» **Task brief**
Copy out exactly the lines below that run from the one holding "Exercise. Tag the right" to the one holding "x=146, y=102", keeping both of those lines and no others.

━━━━━━━━━━

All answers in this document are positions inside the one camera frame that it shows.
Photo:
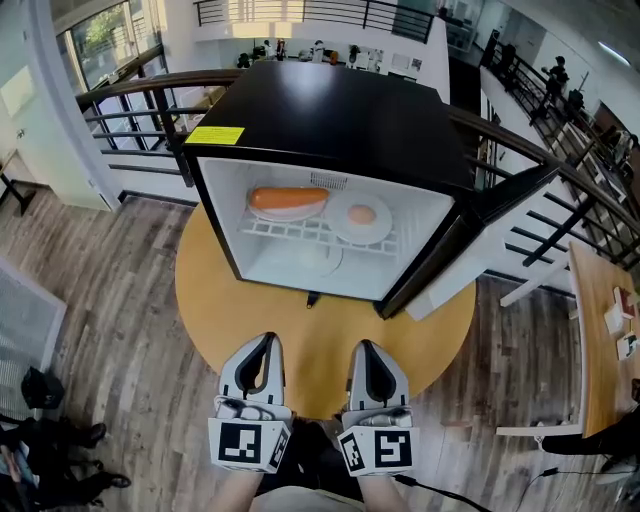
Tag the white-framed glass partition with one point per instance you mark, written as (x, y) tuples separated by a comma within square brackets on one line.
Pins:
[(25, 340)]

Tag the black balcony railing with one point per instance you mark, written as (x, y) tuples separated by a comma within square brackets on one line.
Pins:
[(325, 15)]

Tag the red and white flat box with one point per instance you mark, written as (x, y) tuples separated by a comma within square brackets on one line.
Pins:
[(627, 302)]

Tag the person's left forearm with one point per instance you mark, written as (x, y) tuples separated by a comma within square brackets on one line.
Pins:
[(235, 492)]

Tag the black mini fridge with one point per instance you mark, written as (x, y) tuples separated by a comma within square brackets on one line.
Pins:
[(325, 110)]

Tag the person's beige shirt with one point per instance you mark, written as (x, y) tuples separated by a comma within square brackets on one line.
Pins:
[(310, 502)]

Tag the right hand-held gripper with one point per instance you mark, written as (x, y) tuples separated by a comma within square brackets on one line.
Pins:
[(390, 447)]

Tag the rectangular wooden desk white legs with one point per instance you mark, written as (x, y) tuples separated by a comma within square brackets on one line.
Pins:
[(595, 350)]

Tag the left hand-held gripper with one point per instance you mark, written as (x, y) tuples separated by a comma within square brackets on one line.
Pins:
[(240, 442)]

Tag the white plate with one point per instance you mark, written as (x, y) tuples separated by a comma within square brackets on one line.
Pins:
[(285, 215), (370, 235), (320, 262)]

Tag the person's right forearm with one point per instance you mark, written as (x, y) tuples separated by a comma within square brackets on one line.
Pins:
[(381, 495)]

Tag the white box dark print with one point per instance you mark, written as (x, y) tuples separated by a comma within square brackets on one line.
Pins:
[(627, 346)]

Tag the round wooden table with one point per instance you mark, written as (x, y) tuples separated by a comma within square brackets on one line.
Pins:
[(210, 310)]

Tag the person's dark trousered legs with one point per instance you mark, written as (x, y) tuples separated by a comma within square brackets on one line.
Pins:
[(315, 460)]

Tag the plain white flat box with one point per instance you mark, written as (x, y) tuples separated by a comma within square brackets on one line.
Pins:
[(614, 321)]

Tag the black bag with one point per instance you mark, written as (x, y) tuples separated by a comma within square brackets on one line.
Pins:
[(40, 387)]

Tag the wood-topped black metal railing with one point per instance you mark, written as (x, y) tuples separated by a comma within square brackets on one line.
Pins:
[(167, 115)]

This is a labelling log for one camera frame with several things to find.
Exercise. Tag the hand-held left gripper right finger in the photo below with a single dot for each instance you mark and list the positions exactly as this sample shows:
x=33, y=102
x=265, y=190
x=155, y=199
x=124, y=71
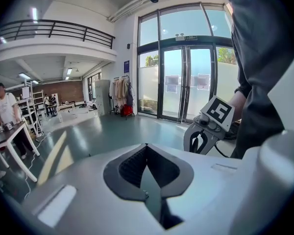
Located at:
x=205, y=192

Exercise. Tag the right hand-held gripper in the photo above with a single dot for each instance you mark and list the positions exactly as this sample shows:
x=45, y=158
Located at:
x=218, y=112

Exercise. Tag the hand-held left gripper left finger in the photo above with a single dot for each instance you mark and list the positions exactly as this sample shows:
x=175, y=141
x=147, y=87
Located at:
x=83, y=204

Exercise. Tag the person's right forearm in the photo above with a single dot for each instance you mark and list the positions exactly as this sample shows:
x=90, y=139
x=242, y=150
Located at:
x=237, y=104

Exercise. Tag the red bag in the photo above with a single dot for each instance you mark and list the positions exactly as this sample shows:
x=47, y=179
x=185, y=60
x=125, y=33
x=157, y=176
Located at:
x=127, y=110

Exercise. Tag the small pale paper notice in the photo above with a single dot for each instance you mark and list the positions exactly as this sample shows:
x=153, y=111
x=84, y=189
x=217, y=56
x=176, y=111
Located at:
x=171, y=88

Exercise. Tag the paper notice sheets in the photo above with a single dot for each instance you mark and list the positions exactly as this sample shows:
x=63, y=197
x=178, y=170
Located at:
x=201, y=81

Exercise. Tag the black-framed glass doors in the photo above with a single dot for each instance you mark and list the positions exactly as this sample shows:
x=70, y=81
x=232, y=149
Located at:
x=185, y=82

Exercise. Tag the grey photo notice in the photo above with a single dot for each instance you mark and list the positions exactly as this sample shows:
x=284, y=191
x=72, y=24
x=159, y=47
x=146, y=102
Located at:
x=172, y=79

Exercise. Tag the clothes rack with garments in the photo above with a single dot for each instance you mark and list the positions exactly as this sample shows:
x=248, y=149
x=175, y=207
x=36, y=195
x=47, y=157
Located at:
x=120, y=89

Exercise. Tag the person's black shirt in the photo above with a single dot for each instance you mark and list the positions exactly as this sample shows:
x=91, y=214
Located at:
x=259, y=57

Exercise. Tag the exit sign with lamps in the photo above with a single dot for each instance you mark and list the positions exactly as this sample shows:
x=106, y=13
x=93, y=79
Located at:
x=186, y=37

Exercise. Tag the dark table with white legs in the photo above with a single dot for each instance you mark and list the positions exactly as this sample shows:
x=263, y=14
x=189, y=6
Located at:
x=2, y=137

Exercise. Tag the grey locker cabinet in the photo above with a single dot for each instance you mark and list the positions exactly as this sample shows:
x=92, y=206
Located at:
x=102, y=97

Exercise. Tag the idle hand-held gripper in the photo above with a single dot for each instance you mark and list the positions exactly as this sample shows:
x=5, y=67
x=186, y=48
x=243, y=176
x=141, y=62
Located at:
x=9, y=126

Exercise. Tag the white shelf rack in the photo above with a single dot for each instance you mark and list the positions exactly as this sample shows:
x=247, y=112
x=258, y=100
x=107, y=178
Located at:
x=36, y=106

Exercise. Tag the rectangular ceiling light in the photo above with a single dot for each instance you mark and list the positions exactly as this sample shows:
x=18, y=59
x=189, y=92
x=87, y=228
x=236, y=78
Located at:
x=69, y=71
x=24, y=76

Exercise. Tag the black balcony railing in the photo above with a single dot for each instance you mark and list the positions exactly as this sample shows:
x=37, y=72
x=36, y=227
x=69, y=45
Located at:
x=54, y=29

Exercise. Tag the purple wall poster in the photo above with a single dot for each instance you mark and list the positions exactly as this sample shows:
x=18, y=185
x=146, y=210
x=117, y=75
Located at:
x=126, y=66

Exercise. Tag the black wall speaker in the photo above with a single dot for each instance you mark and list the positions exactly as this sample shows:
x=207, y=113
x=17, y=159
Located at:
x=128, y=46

━━━━━━━━━━

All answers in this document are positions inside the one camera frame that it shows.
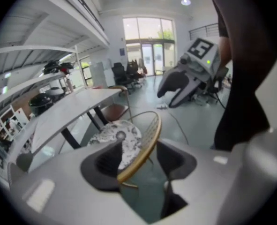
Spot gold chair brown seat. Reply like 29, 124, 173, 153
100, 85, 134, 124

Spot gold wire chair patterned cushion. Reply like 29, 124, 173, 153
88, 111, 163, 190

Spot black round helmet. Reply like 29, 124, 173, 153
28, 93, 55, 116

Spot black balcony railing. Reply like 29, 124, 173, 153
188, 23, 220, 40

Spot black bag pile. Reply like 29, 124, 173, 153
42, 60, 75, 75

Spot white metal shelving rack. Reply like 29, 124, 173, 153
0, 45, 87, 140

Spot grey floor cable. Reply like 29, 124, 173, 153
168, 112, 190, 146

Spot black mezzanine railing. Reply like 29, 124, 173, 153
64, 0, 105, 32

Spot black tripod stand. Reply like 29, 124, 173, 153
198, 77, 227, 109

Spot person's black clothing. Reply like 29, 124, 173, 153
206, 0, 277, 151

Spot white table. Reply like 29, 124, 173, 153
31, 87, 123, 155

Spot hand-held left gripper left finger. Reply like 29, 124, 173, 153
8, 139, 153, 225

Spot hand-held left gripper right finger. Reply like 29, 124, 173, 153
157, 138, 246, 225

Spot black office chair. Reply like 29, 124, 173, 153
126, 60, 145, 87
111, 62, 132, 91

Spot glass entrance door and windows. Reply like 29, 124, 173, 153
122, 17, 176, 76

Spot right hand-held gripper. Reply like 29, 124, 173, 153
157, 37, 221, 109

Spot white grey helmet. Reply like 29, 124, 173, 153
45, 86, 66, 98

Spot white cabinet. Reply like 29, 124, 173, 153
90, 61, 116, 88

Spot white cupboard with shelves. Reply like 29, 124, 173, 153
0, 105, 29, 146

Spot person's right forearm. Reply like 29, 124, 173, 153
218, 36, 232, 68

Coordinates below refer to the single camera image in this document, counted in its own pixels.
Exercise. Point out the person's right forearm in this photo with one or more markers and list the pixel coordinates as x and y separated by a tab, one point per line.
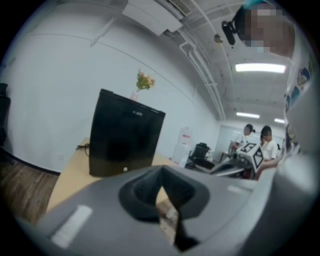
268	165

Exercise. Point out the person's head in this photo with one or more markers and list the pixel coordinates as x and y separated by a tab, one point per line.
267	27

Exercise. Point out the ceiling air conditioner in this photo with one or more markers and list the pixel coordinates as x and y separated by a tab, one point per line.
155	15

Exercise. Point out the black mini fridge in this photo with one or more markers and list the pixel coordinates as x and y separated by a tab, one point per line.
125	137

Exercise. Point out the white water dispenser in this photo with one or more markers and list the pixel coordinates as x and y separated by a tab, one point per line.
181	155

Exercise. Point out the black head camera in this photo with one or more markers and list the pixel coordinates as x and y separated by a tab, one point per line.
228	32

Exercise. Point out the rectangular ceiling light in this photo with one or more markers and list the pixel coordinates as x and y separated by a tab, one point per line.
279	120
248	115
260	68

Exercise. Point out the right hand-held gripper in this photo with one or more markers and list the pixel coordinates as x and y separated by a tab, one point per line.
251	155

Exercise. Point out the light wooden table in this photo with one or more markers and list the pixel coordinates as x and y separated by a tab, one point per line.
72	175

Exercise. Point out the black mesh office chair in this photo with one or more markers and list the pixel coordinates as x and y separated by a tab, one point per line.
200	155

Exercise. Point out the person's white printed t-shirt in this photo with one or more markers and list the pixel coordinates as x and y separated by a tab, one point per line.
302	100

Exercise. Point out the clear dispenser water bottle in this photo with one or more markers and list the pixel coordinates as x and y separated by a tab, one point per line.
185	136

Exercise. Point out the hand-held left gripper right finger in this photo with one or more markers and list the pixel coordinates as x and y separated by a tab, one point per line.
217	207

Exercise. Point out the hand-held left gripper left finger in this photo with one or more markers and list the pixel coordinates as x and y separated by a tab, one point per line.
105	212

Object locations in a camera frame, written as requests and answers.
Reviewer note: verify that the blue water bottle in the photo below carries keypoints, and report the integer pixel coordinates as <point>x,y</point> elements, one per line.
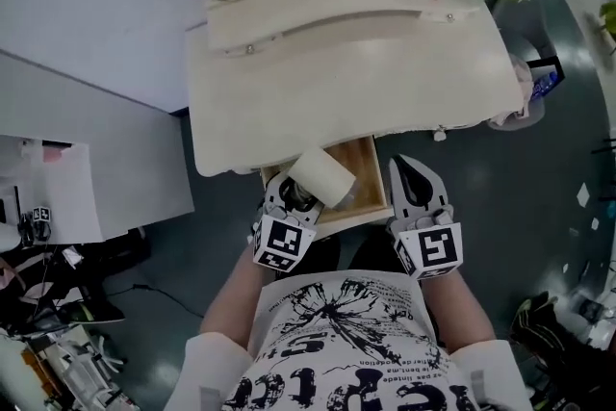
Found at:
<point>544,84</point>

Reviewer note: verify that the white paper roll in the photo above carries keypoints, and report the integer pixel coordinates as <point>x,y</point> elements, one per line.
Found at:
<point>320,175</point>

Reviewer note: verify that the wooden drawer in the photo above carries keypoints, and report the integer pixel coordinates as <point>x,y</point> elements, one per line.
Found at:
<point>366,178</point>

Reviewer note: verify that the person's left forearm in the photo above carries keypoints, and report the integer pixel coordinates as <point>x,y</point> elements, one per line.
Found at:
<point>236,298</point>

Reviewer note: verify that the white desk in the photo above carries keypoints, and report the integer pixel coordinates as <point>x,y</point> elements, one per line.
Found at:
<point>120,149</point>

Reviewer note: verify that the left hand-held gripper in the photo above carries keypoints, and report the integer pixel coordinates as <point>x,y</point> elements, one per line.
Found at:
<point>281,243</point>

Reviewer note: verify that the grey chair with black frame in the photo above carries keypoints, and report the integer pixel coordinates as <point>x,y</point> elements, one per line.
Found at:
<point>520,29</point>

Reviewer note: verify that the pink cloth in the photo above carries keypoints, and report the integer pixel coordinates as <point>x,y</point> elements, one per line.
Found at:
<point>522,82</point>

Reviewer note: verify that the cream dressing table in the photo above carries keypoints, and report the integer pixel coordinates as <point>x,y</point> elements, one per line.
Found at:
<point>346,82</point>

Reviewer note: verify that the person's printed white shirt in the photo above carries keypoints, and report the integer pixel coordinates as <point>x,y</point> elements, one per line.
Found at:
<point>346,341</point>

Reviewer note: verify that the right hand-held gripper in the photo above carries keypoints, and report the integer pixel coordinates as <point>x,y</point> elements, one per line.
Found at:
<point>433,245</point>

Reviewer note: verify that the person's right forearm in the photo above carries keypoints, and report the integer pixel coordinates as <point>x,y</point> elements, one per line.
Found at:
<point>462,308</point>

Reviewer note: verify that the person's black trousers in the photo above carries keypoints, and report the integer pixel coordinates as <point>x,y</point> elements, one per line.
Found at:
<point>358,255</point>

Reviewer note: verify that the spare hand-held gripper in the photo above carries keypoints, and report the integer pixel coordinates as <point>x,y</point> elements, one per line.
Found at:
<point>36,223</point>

━━━━━━━━━━

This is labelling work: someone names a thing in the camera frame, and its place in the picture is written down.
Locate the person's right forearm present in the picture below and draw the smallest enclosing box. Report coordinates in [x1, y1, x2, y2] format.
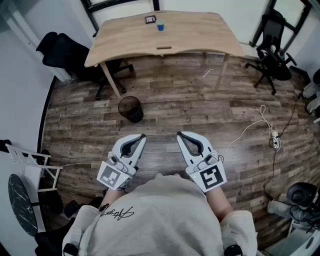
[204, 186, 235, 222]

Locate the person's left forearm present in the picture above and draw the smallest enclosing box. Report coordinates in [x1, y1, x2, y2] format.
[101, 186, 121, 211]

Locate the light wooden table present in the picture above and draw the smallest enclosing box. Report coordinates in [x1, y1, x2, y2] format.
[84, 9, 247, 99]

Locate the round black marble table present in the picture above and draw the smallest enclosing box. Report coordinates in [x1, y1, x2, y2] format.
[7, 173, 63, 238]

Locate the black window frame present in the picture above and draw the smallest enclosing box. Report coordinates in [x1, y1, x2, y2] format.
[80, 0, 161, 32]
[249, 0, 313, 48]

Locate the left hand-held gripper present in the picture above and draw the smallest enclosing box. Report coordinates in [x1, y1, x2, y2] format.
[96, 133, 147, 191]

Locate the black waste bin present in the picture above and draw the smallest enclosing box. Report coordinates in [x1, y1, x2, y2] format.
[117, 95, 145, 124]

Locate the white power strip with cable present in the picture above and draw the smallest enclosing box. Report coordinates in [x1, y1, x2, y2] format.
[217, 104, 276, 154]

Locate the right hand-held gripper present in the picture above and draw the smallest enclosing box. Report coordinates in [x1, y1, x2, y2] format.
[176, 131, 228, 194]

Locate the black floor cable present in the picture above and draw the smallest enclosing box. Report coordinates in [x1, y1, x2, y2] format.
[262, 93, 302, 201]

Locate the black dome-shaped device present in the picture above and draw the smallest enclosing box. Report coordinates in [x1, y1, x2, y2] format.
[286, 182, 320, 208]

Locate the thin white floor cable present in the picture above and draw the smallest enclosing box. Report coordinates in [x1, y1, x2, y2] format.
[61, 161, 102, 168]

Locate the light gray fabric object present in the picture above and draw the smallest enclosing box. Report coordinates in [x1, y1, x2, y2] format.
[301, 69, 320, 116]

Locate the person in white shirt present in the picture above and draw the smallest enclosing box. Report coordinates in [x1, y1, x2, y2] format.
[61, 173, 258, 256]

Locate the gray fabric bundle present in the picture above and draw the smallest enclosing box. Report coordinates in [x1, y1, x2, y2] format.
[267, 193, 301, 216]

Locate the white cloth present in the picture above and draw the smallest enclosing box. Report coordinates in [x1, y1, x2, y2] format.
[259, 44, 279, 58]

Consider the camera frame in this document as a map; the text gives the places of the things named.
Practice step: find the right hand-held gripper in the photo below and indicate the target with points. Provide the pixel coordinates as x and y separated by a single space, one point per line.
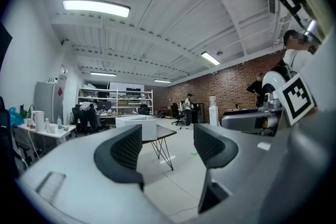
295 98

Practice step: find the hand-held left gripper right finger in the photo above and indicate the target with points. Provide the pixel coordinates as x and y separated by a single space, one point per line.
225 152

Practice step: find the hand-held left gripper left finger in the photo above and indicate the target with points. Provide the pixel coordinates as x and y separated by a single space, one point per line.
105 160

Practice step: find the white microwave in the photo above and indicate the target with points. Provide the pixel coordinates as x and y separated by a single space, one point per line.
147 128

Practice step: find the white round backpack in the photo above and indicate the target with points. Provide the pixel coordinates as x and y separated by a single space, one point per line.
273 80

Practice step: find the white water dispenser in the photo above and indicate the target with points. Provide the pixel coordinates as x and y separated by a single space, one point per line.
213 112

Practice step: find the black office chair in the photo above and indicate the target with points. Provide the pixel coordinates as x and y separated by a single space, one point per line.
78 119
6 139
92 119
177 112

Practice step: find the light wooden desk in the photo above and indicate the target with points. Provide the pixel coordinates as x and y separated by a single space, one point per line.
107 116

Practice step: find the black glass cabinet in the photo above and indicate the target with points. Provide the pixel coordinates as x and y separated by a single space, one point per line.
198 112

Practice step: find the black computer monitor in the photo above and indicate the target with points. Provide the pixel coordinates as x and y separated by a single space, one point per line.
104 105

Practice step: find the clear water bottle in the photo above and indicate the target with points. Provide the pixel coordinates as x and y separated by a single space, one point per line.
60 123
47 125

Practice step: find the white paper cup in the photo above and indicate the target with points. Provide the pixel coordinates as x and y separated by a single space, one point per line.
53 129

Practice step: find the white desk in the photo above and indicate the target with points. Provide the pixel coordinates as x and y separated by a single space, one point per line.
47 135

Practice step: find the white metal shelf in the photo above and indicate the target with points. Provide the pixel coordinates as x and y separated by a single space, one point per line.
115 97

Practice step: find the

━━━━━━━━━━

» **Exercise solution**
Exercise. Tag the right hand-held gripper in the photo above with a single dot for each instance you mark and list the positions exactly as this sample shows:
x=45, y=158
Located at:
x=218, y=112

Exercise. Tag the hand-held left gripper left finger in the photo above with a single dot for each instance you mark and list the positions exactly as this sample shows:
x=175, y=141
x=147, y=87
Located at:
x=83, y=204

Exercise. Tag the person's right forearm in the photo above with a single dot for each instance you mark and list the positions exactly as this sample shows:
x=90, y=139
x=242, y=150
Located at:
x=237, y=104

Exercise. Tag the red bag in the photo above with a single dot for each instance you mark and list the positions exactly as this sample shows:
x=47, y=179
x=185, y=60
x=125, y=33
x=157, y=176
Located at:
x=127, y=110

Exercise. Tag the small pale paper notice in the photo above with a single dot for each instance you mark and list the positions exactly as this sample shows:
x=153, y=111
x=84, y=189
x=217, y=56
x=176, y=111
Located at:
x=171, y=88

Exercise. Tag the paper notice sheets in the photo above with a single dot for each instance you mark and list the positions exactly as this sample shows:
x=63, y=197
x=178, y=170
Located at:
x=201, y=81

Exercise. Tag the black-framed glass doors in the photo above with a single dot for each instance you mark and list the positions exactly as this sample shows:
x=70, y=81
x=232, y=149
Located at:
x=185, y=82

Exercise. Tag the grey photo notice in the photo above with a single dot for each instance you mark and list the positions exactly as this sample shows:
x=284, y=191
x=72, y=24
x=159, y=47
x=146, y=102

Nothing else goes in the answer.